Every week, Samsung and a wide, and growing, range of partners, are releasing new content for the Gear VR, the company’s mobile virtual reality headset. And now the company has unveiled perhaps its most ambitious VR effort yet, a new interactive serial virtual reality “thriller” called Gone that will soon appear in Samsung’s official Milk VR channel on the Gear VR, with five- to six-minute episodes rolling out intermittently over the next few months.
Ensuring that there’s enough quality content is key as consumers begin to evaluate whether to buy devices like the Gear VR, which hit the market last month, or the higher-end Oculus Rift, HTC Vive, or Sony PlayStation VR, each of which is expected to be commercially available next year. Virtual reality is expected to be a $30 billion industry by 2020, while VR content alone is predicted to be a $5.4 billion business by 2025.
Directed by video game veteran J.T. Petty, Gone takes viewers into the dramatic story of Meredith Clover, a mother desperate to find her missing 9-year-old daughter, Emilia, who disappeared from a crowded playground in broad daylight.

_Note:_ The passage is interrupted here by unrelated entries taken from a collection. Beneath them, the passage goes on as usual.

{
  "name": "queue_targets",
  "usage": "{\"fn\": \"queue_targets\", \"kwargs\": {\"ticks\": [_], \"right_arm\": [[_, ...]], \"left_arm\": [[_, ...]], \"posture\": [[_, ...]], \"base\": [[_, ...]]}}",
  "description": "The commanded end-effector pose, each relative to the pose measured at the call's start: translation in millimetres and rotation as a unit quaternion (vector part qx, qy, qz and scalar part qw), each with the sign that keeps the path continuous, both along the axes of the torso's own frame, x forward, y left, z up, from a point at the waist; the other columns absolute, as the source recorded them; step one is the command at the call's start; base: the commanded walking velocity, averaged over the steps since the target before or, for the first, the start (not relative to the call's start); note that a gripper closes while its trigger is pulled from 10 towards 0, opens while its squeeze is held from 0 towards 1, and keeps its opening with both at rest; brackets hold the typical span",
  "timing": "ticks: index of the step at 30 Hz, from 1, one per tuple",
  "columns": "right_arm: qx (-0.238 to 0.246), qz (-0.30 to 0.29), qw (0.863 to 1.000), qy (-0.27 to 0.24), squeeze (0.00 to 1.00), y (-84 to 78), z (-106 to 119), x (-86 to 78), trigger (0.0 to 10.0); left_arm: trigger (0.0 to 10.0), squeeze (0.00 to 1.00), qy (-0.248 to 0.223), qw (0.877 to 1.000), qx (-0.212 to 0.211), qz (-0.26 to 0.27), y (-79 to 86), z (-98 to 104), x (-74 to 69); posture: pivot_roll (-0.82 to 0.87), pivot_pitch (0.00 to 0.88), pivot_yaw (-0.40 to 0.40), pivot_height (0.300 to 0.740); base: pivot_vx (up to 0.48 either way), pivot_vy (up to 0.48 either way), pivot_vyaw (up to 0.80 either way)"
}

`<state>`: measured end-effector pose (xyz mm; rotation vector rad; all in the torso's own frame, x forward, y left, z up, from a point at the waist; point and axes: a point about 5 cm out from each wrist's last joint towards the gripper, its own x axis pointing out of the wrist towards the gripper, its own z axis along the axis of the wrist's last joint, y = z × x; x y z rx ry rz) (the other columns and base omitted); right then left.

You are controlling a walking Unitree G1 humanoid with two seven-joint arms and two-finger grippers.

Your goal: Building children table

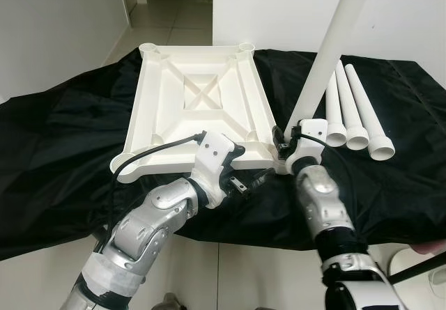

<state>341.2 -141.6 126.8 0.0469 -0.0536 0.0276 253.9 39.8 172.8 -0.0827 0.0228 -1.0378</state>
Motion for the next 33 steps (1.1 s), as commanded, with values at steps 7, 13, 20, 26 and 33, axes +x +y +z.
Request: {"fn": "queue_targets", "kwargs": {"ticks": [7, 13, 20, 26, 33], "right_arm": [[0.041, -0.054, 0.997, 0.022, 0.00, 20.8, -14, -12.6, 10.0], [0.049, -0.052, 0.997, 0.003, 1.00, 19.3, -9, -16.3, 10.0], [0.046, -0.049, 0.997, -0.023, 1.00, 9.4, -3, -19.6, 10.0], [0.032, -0.048, 0.998, -0.040, 1.00, -1.5, 0, -20.8, 10.0], [0.011, 0.026, 0.998, -0.052, 0.00, -14.3, 1, -24.8, 10.0]], "left_arm": [[10.0, 0.00, -0.008, 1.000, 0.000, -0.029, -1.0, 2, -3.8], [10.0, 0.00, -0.008, 1.000, 0.001, -0.030, -1.1, 2, -3.7], [10.0, 0.00, -0.008, 0.999, 0.001, -0.033, -1.6, 2, -4.0], [10.0, 0.00, -0.011, 0.999, 0.001, -0.034, -1.1, 3, -2.6], [10.0, 0.00, -0.014, 0.999, 0.002, -0.039, -0.5, 5, -1.1]], "posture": [[0.02, 0.000, 0.010, 0.740], [0.02, 0.000, 0.013, 0.740], [0.02, 0.000, 0.013, 0.740], [0.01, 0.000, 0.019, 0.740], [0.01, 0.000, 0.038, 0.740]], "base": [[0.000, 0.000, 0.00], [0.000, 0.000, 0.00], [0.000, 0.000, 0.00], [0.000, 0.000, 0.00], [0.000, 0.000, 0.00]]}}
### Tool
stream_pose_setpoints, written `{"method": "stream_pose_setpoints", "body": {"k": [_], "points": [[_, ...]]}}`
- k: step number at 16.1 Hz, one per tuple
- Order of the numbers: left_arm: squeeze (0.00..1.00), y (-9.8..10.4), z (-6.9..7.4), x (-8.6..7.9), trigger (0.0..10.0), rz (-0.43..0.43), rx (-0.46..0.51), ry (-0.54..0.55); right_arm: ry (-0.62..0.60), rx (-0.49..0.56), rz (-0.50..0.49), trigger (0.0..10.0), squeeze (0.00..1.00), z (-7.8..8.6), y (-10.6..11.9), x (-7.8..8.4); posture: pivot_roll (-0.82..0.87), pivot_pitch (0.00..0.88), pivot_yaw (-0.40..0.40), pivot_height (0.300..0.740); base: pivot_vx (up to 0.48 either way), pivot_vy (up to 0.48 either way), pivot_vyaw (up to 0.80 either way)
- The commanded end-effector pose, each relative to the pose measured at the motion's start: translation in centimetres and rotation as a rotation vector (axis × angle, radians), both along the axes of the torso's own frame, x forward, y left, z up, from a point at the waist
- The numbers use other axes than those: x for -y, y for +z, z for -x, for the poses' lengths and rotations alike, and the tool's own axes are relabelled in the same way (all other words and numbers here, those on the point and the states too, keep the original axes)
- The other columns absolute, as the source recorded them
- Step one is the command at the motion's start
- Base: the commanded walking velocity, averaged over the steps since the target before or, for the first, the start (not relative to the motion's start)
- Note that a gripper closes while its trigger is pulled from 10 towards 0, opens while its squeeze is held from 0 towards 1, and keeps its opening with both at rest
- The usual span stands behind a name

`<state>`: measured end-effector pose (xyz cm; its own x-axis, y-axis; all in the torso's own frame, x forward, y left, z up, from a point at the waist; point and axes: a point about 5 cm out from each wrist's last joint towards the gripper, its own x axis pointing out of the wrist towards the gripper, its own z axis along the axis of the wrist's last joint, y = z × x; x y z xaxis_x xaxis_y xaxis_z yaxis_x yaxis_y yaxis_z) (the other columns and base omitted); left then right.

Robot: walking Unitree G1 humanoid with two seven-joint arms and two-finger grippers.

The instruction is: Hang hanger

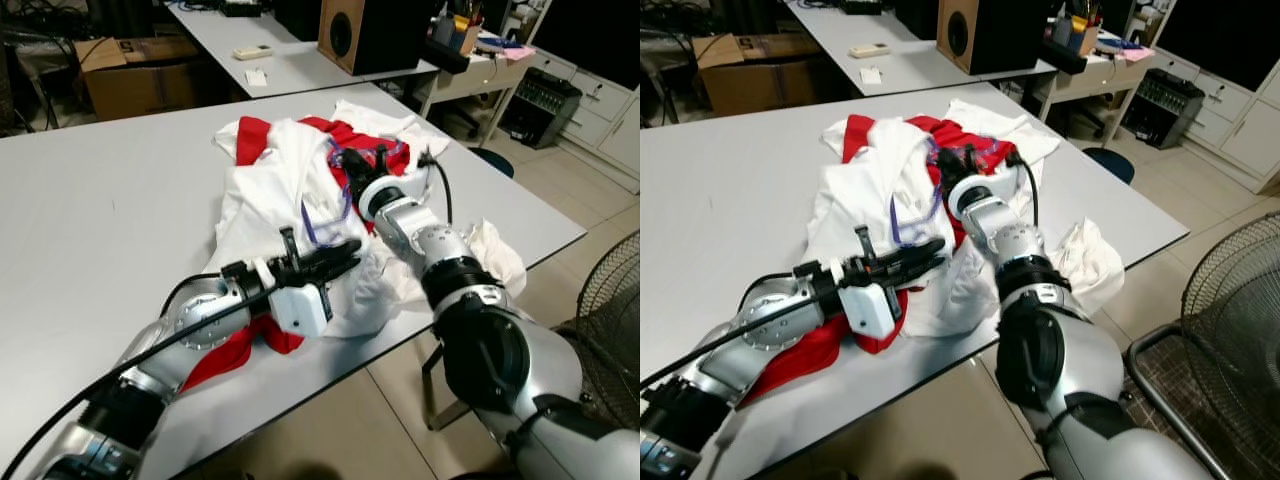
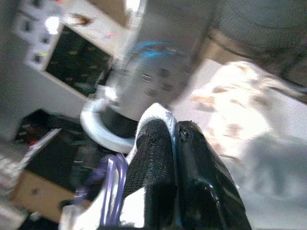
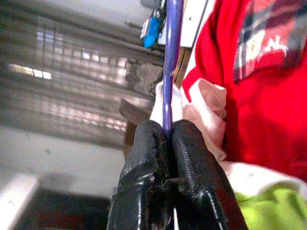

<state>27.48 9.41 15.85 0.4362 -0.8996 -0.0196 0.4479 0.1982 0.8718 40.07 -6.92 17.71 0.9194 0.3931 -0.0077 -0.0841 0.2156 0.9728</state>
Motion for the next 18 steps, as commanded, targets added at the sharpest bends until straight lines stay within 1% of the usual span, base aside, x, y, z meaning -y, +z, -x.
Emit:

The concept for the project, explained executives from Samsung, the media company Skybound Entertainment–of The Walking Dead fame–and VR production company WEVR, was to present Gone‘s audience with a way to look deeper into the story by investigating individual clues that are scattered throughout the production. “Visitors won’t solve the mystery of Gone without exploring all of its darker corners,” a Gone publicity synopsis reads.
Samsung wanted to “push storytelling, and also app innovation forward,” said Matt Apfel, vice president of strategy and creative content at Samsung Media Solutions Center America, during a press preview of Gone. “Where we landed was that the notion shouldn’t just be about being a fly on the wall.”
One of the biggest challenges to implementing this notion is that the Gear VR doesn’t offer positional tracking–a technology found in higher-end VR systems like the Oculus Rift or HTC Vive that can track where a user is in physical space.
Practically speaking, that means that throughout Gone, viewers are frequently presented with what are called “hotspots.” As the story unfolds chronologically, each of the hotspots appears for a short period of time, and when clicked on, reveals a clue about the mystery of Emilia’s disappearance.
“You’re being challenged by the things in front of you,” Apfel said. “That’s a completely different viewing experience.
Or, as Rachel Skidmore, Skybound’s director of media development and production, put it, “We wanted [you] to participate, and to build suspense, which comes from your own investigation.”
Because the hotspots go away after a few seconds, it’s likely that not all viewers will be able to look at each one in chronological order. That means, Samsung and its partners hope, that users will end up watching each episode of Gone multiple times.
Samsung believes Gone represents a new form of VR storytelling, at least for content produced for mobile devices. Asked about about the learning curve for viewers trying out Gone, Apfel said, “It’s steep. We’re asking a lot of” viewers.